In plea bargaining, the prosecutors have a right to pull out offers even after presenting them to the defendant. On the other hand, a defendant is not obligated to agree to the prosecutor’s offer and he can decline to accept it. It has been found that in numerous of the cases where the prosecutor has pulled out his proposal to the defendant or where the defendant has discarded the plea bargain, and the case goes on to trial, the defendant is sentenced to harsh sentences than the ones the prosecutor had offered if he is found guilty (Grossman & Katz, 1983). This implies that, a plea bargain is beneficial to the defendant, the prosecutor and the criminal system. The defendant benefits from a lesser sentence while the prosecutor benefits from a reduced trial time and his chances of wining a case are increased.

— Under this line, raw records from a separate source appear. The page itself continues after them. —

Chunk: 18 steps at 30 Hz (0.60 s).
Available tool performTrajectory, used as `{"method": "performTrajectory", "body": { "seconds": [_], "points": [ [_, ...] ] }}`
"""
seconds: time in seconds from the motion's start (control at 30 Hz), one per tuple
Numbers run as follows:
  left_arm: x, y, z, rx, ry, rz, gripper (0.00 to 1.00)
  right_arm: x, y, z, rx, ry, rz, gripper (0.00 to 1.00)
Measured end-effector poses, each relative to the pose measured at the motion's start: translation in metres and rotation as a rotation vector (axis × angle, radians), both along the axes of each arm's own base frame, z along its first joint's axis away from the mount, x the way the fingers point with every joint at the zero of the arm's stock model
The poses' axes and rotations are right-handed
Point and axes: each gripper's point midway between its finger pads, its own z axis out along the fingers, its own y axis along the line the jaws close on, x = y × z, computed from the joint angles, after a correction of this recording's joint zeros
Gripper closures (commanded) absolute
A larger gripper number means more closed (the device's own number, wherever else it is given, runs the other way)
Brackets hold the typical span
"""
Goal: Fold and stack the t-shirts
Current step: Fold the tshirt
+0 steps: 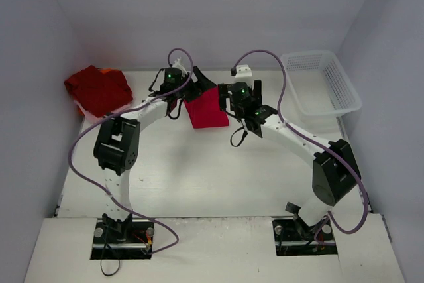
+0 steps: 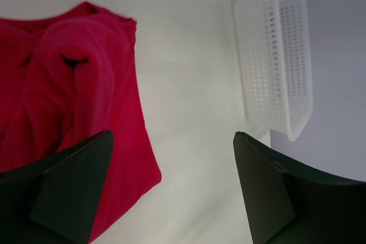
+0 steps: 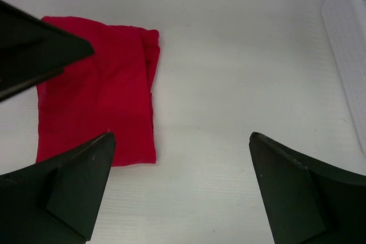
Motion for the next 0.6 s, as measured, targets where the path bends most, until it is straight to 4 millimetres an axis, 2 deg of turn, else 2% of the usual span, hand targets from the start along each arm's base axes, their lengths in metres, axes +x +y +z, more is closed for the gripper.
{"method": "performTrajectory", "body": {
  "seconds": [0.1, 0.2, 0.33, 0.5, 0.6],
  "points": [
    [-0.003, -0.014, -0.033, -0.005, 0.061, -0.039, 0.20, 0.002, -0.007, 0.004, 0.007, -0.008, -0.015, 0.00],
    [-0.006, -0.023, -0.050, -0.017, 0.093, -0.060, 0.20, 0.003, -0.010, 0.007, 0.013, -0.013, -0.023, 0.00],
    [-0.005, -0.032, -0.047, -0.054, 0.080, -0.079, 0.20, 0.004, -0.012, 0.007, 0.013, -0.012, -0.027, 0.00],
    [0.001, -0.035, -0.033, -0.072, 0.041, -0.080, 0.20, 0.002, -0.013, 0.003, 0.007, -0.005, -0.027, 0.00],
    [0.002, -0.034, -0.033, -0.062, 0.037, -0.072, 0.20, 0.002, -0.014, 0.003, 0.007, -0.005, -0.028, 0.00]
  ]
}}
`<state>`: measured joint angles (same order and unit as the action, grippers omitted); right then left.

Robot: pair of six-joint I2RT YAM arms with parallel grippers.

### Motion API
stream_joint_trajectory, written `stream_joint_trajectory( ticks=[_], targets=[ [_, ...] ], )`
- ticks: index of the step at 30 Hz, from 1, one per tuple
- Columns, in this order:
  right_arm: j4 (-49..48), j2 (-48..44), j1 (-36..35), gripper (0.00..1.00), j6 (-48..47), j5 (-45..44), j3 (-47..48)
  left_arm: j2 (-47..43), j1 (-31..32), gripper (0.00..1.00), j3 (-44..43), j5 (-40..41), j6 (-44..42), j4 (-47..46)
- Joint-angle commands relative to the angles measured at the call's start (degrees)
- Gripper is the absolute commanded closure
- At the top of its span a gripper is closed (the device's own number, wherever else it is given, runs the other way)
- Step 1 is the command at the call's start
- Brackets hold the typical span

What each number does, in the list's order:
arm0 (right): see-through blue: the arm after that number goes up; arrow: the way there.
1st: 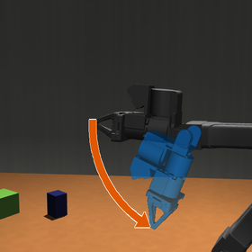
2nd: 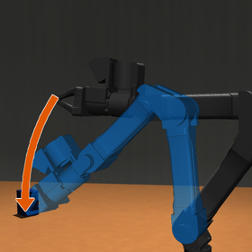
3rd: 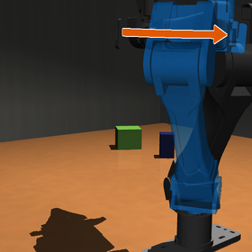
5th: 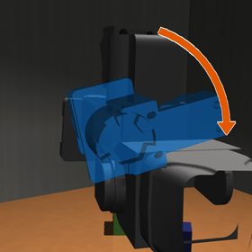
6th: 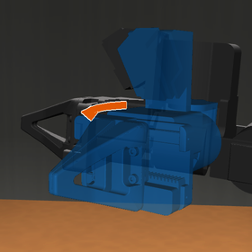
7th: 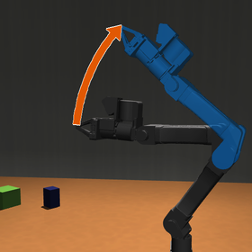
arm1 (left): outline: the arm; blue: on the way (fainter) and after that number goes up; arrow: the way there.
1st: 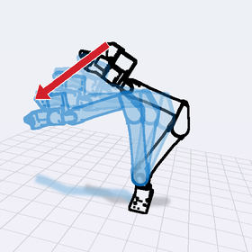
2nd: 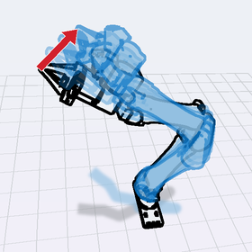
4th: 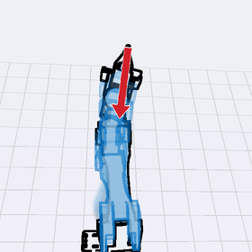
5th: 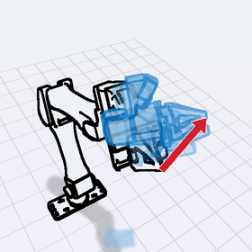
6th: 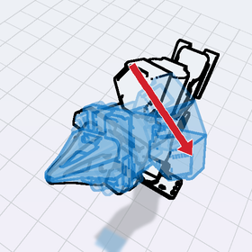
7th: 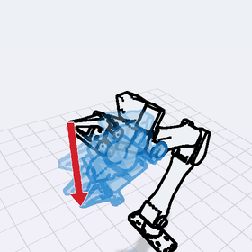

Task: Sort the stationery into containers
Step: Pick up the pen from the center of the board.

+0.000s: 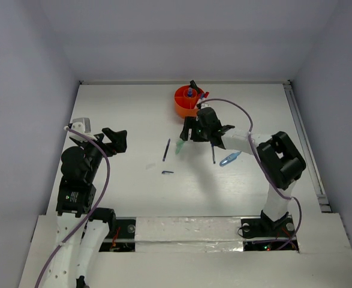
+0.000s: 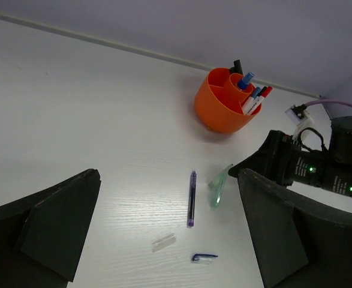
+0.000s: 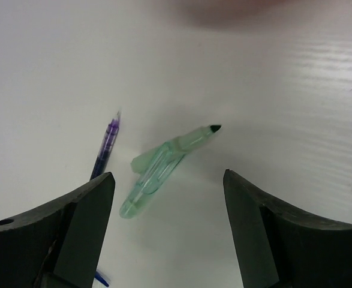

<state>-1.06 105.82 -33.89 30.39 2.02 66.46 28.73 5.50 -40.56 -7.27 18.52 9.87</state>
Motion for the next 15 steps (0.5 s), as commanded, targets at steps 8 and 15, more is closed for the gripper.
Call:
stream_joint_trajectory(
  ticks=[8, 15],
  targets=[
    [3.9, 0.3, -6.6, 0.19, 0.6, -1.7, -0.8, -0.5, 0.7, 0.01, -0.9, -0.6, -0.1, -2.6],
    [8.6, 3.5, -8.5, 0.17, -0.9, -6.6, 1.0, -0.4, 0.7, 0.01, -0.9, -0.6, -0.1, -2.6]
  ],
)
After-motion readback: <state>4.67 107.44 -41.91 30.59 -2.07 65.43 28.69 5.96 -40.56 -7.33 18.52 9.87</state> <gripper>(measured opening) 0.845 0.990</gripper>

Declining resources in the criminal system have driven more upsetting criminals to the justice system. The demand for institutional beds and out-of-home residency is mounting. A case in point is the large proportions of criminal held in custody in a number of large prisons pending the accessibility of foster or group home beds. If plea bargaining is accepted in the modern justice system, the problem of overcrowding in prison, as it is apparent today, can be solved. Also the problem of proceedings is apt to augment in the future as correctional facilities face population increases, crowding, and poor conditions. Proceedings concerning criminal inmates have also dealt with the conditions of incarceration, and courts have ruled that the state of affairs in some facilities do comprise brutal and strange punishment. Although many critics do not agree to plea bargaining, it is clear that is it can be used to solve the current problems faced by the criminal system. It benefits all the parties involved; the defendant, the prosecutor, and the justice system. However, it can not be applied in all court cases because some crimes are very serious and the defendant should be subjected to the sentences authorized by law.
Reference List
Fisher, G. (2004). Plea bargaining’s triumph: a history of plea bargaining in America. New York: Stanford University Press.
Grossman, G. M. and Katz, M. L. (1983). “Plea bargaining and social welfare”, The American Economic Review (The American Economic Review) 73 (4): 749–757.
Kipnis, K. (1979). Plea Bargaining: A Critic’s Rejoinder, 13, Law & Soc’y Rev., pp. 555.